Segment Start: Records shown
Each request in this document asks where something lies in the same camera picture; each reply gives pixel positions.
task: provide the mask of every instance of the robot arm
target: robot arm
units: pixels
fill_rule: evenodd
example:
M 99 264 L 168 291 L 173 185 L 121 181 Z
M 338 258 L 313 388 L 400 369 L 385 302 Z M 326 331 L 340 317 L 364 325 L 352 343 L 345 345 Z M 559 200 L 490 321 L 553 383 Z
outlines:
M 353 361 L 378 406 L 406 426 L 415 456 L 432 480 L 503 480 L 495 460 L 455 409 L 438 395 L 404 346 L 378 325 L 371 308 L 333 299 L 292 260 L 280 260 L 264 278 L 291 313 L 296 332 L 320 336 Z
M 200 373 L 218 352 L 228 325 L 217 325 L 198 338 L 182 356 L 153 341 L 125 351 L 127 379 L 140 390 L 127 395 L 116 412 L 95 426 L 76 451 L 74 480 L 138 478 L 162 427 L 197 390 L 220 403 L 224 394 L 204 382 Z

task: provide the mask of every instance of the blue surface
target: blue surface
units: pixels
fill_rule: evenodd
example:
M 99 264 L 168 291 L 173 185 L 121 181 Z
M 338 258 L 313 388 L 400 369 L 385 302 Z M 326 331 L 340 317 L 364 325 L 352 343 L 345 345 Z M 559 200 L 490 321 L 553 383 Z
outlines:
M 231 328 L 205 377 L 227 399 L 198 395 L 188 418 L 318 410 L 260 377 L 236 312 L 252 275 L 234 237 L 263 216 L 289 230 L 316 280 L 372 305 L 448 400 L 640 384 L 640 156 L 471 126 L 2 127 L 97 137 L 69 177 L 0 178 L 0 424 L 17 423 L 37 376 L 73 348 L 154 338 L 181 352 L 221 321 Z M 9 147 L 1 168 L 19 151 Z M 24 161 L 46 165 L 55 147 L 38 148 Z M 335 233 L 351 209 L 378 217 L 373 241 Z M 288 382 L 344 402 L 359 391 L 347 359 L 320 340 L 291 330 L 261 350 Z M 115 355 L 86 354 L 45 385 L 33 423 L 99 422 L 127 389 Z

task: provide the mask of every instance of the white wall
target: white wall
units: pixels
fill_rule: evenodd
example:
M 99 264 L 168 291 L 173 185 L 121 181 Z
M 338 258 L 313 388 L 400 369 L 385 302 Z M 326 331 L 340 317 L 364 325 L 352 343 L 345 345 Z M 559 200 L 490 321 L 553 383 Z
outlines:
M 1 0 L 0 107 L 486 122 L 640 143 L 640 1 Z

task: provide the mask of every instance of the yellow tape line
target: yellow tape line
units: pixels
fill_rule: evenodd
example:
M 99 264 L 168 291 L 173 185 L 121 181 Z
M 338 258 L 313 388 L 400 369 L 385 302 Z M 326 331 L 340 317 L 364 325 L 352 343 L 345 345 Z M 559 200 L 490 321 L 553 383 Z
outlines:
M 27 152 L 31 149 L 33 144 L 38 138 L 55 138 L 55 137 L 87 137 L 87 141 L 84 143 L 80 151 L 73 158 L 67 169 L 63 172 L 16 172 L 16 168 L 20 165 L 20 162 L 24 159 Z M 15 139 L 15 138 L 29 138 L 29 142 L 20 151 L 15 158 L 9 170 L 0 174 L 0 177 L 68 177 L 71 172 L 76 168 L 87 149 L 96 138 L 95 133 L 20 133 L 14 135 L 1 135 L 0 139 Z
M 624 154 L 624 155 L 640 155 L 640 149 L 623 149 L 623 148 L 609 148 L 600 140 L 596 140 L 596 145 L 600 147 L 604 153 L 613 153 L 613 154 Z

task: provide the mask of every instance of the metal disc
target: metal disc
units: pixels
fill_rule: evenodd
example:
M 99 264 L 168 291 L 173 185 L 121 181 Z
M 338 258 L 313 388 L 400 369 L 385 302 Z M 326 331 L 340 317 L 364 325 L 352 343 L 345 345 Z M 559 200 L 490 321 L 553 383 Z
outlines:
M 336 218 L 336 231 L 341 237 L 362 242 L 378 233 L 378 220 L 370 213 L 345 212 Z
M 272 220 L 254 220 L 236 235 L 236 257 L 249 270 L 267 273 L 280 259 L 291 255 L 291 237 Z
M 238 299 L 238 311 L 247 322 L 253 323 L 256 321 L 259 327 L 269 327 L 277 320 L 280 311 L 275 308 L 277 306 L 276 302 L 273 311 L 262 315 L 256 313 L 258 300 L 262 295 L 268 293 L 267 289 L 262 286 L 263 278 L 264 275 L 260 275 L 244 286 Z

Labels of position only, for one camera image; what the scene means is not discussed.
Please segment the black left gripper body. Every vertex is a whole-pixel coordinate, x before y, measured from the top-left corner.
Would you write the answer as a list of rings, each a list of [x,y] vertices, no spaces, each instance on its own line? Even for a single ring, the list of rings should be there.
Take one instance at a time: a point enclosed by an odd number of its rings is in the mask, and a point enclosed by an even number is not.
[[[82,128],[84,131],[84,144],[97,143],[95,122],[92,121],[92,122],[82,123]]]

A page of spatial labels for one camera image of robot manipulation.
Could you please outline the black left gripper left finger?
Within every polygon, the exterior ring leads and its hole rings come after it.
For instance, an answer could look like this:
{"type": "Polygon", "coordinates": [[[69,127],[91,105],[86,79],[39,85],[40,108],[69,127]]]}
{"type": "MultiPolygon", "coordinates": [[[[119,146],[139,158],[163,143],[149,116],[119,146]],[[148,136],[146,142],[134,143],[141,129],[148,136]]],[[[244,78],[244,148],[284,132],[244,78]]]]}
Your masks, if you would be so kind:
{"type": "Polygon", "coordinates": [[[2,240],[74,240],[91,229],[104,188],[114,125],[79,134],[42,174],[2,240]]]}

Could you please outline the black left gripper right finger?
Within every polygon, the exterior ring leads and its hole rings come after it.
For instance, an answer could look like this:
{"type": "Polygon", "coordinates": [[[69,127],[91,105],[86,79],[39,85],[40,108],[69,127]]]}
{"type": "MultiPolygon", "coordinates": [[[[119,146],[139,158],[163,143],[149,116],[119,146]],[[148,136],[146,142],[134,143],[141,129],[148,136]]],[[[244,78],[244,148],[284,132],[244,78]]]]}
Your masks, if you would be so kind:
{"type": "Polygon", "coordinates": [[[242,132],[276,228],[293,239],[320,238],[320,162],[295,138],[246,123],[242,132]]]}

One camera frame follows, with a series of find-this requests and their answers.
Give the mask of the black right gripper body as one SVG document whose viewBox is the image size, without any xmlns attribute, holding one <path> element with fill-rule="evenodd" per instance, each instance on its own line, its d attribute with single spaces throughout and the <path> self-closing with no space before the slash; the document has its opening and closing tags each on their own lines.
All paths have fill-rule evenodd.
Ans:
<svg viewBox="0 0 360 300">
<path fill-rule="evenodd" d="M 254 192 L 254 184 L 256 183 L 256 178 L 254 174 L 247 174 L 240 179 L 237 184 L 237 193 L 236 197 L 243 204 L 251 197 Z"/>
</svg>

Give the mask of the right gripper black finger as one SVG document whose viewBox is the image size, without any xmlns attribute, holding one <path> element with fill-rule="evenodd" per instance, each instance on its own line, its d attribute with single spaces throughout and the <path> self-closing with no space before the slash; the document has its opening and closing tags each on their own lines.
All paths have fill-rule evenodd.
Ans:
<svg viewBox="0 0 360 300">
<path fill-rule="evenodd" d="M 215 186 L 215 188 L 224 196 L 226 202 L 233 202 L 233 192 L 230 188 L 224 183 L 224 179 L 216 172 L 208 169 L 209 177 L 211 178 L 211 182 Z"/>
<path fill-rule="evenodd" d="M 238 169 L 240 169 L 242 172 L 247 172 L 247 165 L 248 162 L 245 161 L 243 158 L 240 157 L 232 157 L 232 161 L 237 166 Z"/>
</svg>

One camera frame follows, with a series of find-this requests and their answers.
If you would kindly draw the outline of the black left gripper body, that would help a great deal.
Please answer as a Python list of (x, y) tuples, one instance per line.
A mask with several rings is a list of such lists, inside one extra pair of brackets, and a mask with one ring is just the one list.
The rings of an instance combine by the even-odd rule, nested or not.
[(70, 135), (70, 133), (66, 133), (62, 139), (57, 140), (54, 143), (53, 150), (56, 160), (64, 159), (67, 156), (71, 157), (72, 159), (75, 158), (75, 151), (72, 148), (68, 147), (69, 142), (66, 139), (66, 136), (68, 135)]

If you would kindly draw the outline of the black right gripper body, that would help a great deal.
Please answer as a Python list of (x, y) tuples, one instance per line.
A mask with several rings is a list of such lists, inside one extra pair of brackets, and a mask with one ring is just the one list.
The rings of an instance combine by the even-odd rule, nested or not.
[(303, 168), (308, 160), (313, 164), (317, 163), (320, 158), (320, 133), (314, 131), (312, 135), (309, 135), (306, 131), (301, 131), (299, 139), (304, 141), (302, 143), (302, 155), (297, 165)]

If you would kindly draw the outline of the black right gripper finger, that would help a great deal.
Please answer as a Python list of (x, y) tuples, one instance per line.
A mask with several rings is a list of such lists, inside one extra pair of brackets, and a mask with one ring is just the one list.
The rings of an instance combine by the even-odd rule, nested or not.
Segment End: Records shown
Going through the data above, return each line with the word "task".

task: provide the mask of every instance of the robot arm
task: provide the mask of every instance of the blue surface
task: provide the mask of every instance of the white wall
task: provide the mask of every instance of the yellow tape line
task: provide the mask of every instance of the metal disc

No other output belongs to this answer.